Marburg struck again in 1975, killing one traveller in Zimbabwe and infecting two others. A new epidemic soon followed one year later in Northern Zaire, killing 280 out of 318 people. However, this was a new strain of filovirus, morphologically similar to Marburg but immunologically distinct. Scientists named it 'Ebola', after a small river in Zaire where the first case was thought to have come from. Ebola was spread through close contact at hospitals, use of contaminated needles and syringes, and close contact during the burial process (Peters, Sanchez, Feldmann, Rollin, Nichol, Ksiazek, 1994; World Health Organization, 1978).
At the same time, Ebola was making itself known in Southern Sudan. Although the official World Health Organization (WHO) report implies an as yet undiscovered link between the two outbreaks, Joe McCormick of the Centers for Disease Control in Atlanta (CDC) insists that there could have been no contact between people of the two areas. He traveled to N'zara, Sudan from Yambuku, Zaire via Land Rover and found no Ebola cases in the villages between the cities. "There's no way the Yambuku epidemic could get to N'zara or vice-versa unless some infected person traveled those roads. And...my Land Rover was the first vehicle on those so-called roads in months...maybe years." (Garrett, 1994). Later research proved McCormick's hypothesis when the Zaire and Sudan strains were found to be genetically distinct (Cox, et al., 1983).
Ebola Sudan had a lower mortality rate than Ebola Zaire (53%) but was spread in much the same way; by close contact with infected people and use of contaminated needles by hospital staff (Peters, Sanchez, Feldmann, Rollin, Nichol, Ksiazek, 1994). The virus was not considered to be transmitted by airborne particles or droplets (WHO, 1978).
Single cases of Ebola and Marburg continued to occur sporadically between 1977 and 1987, mostly in Central Africa. But in 1989, a shipment of monkeys to Reston, Virginia, a suburb of Washington D.C., fell sick with a disease symptomatically similar to simian hemorrhagic fever (SHF). Tests were done at the U.S. Army Medical Research Institute of Infectious Diseases (USAMRIID), and three of the ten animals tested were positive for SHF. However, that was not the only virus circulating around their systems. Five of the ten monkeys tested positive for Ebola. Before this incident, no monkey had ever been found to be naturally infected with the Ebola virus (Dalgard et al. 1989). More importantly, monkeys in cages kept across the room from infected monkeys suddenly became sick. They had never had contact with the sick monkeys. "It got there somehow," Col. Nancy Jaax said. "When the caretakers wash the cages down with water hoses, that can create an aerosol of droplets. It probably traveled through the air in aerosolized secretions. That was when I knew that Ebola can travel through the air." (Preston, 1994).
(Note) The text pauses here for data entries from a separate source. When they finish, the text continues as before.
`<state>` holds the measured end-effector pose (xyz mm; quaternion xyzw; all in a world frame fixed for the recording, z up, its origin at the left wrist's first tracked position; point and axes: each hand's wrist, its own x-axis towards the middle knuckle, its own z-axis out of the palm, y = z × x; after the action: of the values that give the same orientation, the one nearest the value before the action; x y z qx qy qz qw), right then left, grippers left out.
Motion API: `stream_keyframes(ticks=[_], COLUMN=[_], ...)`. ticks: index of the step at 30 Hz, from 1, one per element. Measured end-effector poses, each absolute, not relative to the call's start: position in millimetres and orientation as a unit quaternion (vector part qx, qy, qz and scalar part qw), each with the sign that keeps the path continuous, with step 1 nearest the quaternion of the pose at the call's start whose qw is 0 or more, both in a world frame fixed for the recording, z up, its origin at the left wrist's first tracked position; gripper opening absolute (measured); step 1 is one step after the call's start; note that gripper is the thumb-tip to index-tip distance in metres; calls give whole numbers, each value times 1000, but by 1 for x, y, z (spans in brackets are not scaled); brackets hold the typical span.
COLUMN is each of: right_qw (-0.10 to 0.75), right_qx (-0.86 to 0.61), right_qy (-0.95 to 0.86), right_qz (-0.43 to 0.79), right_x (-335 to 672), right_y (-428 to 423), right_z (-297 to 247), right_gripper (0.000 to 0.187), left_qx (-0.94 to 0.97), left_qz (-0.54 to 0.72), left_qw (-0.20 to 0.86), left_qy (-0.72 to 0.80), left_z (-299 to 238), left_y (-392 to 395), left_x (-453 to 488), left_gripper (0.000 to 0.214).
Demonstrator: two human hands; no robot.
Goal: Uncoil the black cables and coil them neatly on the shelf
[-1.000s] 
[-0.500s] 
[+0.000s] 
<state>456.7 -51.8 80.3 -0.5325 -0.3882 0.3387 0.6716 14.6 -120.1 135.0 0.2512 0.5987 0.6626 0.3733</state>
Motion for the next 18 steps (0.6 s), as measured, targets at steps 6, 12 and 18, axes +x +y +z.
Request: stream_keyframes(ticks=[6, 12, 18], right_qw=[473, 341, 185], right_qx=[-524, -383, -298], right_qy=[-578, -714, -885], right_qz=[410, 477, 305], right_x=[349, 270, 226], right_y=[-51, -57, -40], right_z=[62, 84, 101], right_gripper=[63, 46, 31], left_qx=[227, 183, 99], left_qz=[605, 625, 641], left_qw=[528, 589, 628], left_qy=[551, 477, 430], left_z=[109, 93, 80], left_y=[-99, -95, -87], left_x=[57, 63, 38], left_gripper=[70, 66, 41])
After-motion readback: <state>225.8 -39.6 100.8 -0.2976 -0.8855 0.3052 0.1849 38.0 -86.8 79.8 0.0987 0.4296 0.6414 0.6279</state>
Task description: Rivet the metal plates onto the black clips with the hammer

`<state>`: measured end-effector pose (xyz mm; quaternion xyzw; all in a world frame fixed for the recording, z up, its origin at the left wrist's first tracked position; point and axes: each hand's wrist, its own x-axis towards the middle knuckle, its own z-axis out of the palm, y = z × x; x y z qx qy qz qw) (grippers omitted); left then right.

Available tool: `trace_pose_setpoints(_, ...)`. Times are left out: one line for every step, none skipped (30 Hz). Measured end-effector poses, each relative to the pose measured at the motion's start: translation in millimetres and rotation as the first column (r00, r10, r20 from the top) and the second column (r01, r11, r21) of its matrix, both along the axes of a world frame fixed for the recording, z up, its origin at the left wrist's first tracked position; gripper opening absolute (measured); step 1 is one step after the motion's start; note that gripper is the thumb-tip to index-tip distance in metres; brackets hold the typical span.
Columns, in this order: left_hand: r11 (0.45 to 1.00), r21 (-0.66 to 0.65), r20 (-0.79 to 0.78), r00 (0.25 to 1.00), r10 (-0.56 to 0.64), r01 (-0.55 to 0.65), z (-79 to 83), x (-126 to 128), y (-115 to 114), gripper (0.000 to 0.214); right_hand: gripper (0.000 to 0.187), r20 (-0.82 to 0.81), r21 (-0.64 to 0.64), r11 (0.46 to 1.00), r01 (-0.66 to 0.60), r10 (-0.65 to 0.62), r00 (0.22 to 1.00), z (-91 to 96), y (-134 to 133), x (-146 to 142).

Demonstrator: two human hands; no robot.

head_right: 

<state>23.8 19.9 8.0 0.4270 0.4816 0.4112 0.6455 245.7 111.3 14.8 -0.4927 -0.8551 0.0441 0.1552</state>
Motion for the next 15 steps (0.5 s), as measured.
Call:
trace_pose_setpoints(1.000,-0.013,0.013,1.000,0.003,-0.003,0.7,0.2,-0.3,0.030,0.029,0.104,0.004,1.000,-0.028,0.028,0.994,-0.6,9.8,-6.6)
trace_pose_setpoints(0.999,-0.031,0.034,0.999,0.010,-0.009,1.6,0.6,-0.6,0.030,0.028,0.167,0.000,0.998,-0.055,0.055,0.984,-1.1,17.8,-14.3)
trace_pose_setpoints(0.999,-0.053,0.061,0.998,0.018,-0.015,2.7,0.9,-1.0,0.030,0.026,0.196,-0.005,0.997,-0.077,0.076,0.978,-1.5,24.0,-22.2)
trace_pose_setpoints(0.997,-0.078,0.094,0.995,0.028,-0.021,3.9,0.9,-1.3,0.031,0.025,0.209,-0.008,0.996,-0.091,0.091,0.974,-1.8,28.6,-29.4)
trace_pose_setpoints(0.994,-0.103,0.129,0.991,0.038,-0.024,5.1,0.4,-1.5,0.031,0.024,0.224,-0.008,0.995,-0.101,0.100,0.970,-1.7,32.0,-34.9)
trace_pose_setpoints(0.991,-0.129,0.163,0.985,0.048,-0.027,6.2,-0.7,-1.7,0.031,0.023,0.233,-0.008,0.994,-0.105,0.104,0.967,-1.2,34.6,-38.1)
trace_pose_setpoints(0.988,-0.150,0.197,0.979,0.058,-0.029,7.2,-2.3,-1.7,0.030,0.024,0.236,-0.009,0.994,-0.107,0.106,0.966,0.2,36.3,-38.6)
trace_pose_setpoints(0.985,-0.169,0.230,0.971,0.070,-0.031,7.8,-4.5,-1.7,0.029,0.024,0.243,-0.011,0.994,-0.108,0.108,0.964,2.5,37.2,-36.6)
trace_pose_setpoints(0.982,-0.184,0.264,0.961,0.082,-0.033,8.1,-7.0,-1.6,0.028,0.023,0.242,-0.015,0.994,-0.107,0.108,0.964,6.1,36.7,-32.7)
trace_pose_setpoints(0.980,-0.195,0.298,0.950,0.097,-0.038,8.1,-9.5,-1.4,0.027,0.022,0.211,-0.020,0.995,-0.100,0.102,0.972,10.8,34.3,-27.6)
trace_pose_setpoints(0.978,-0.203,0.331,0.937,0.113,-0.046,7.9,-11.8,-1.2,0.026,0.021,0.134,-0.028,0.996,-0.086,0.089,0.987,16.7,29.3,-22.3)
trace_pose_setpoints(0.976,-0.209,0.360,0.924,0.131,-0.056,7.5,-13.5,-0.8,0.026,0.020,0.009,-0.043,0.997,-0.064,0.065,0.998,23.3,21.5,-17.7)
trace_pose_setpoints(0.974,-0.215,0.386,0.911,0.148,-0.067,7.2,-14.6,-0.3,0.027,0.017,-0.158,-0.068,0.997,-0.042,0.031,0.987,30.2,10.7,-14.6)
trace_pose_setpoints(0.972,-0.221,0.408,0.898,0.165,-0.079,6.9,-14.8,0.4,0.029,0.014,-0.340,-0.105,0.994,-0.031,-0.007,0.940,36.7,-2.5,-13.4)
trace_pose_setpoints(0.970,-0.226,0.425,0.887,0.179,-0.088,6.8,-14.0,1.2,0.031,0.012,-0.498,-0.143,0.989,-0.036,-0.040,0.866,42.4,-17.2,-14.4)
In humans, monkeys, and guinea pigs, the mechanism of recovery is unknown. Neutralizing antibodies have not been observed in survivors of Ebola Ð ruling out the possibility of an antiserum Ð and furthermore, the viruses are resistant to the in vitro antiviral actions of inteferons or the antiviral drug Ribavirin. (Peters, Sanchez, Rollin, Ksiazek, Murphy, 1994; Jacobson, 1994). Thus, cell mediated immunity is the major candidate to mediate recovery, although proof has not been presented. In fatal filovirus infections, the host dies with generally no evidence of an immune response. The reason for the failure is unknown (Peters, Sanchez, Rollin, Ksiazek, Murphy, 1994).
Marburg and Ebola are quite infective at room temperature but are destroyed in 30 minutes when heated at 60 degrees Celsius. Infectivity is also destroyed by UV and gamma irradiation, lipid solvents, detergents, and common disinfectants (Peters, Sanchez, Feldmann, Rollin, Nichol, Ksiazkek, 1994; Peters, Jahrling, Ksiazek, Johnson, Lupton, 1992).
Because we have so little information on the history of filoviruses, and because research to find a natural reservoir of the virus has come up short, we are unable to predict or control the development of epidemics. As the opportunity for faster travel increases to allow more movement within an incubation period, so does the probability of human encounters with filoviruses.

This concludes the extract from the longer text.